I feel like I'm leaning towards #1 or #2. I don't really want developers to have to write code for the custom attributes. If there's a good way to manage this through configuration, that could be nice. For example, if we had a CustomAttribute
model, we could do something like
attr = CustomAttribute.new
attr.type = :int
attr.value = 2
resource.custom_attributes << attr
And then write that to the ledger using their API
Let's talk about this tomorrow
Random thoughts for discussion:
- There also may be a way to make this part of the
config.rb
of an Adaptor
If devs will be using different custom attributes, then the operations need to be able to account for that.

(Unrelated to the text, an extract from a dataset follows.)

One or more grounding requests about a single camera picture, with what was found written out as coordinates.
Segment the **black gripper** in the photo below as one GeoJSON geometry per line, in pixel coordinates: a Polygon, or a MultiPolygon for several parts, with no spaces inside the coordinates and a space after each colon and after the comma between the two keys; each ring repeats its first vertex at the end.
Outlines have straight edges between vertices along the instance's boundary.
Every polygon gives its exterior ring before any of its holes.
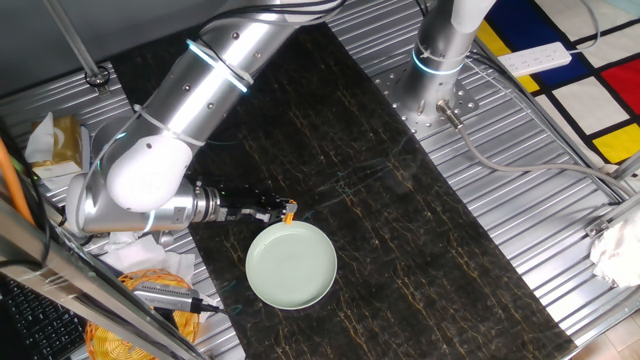
{"type": "Polygon", "coordinates": [[[262,194],[247,186],[219,186],[217,220],[231,222],[244,219],[263,223],[282,221],[287,214],[284,208],[291,198],[275,194],[262,194]]]}

For example, a Create
needs to know you want to save that CustomAttribute
. Or perhaps we can also make the operation.perform
method take a block:
operation.perform do |adaptor:, resource:|
# Do something here.
end
One challenge there is that each adaptor has different ways of interacting with the ledger. For example, QBO is Faraday requests and Stripe is ruby objects.
From sync:
- consumer of library can provide custom serializer for operation
CustomAttributeCollection
andCustomAttribute
,type
is optional
After some more work on this, I see a couple solutions that are worth discussing:
Solution 1
customer = LedgerSync::Customer.new(
name: 'Test Name',
foo: 'bar',
custom_attributes: {
LedgerSync::ResourceAttribute::Custom.new(
name: :foo,
type: Type::String
)
}
)
customer.name # => 'Test Name'
customer.foo # => 'bar'
customer.custom_attributes # => [
<LedgerSync::ResourceAttribute::Custom @name="foo">
]
class CustomLedgerSerializer < LedgerSync::NetSuite::Customer::LedgerSerializer
attribute ledger_attribute: 'custom_foo_field_in_ledger',
resource_attribute: :foo
end
op = LedgerSync::NetSuite::Customer::Create.new(
adaptor: adaptor,
ledger_deserializer: CustomLedgerSerializer,
ledger_serializer: CustomLedgerSerializer,
resource: customer
)
op.perform
Solution 2
class CustomCustomer < LedgerSync::Customer
attribute :foo, type: Type::String
end
customer = CustomCustomer.new(
name: 'Test Name',
foo: 'bar'
)
customer.name # => 'Test Name'
customer.foo # => 'bar'
customer.custom_attributes # NotDefinedError
class CustomLedgerSerializer < LedgerSync::NetSuite::Customer::LedgerSerializer
attribute ledger_attribute: 'custom_foo_field_in_ledger',
resource_attribute: :foo
end
op = LedgerSync::NetSuite::Customer::Create.new(
adaptor: adaptor,
ledger_deserializer: CustomLedgerSerializer,
ledger_serializer: CustomLedgerSerializer,
resource: customer
)
op.perform
Other
Operation validation contracts are hard-coded into the operation. We can get make this more dynamic by allowing it to be passed in on operation initialization. This will at least give you the ability validate at the operation level if you want to.
What I like about Solution 2 is that we don't mix concepts of attributes. I find the LedgerSync::Customer.new(name: 'test', custom_attributes: [...])
to be confusing because name
is a value of an attribute whereas custom_attributes
is something "special"/functional.
I like 2nd option. It's clean. If user needs to write custom serializer to handle the logic, defining custom resource should not be an issue.
As per live discussions, we will go with Solution 2.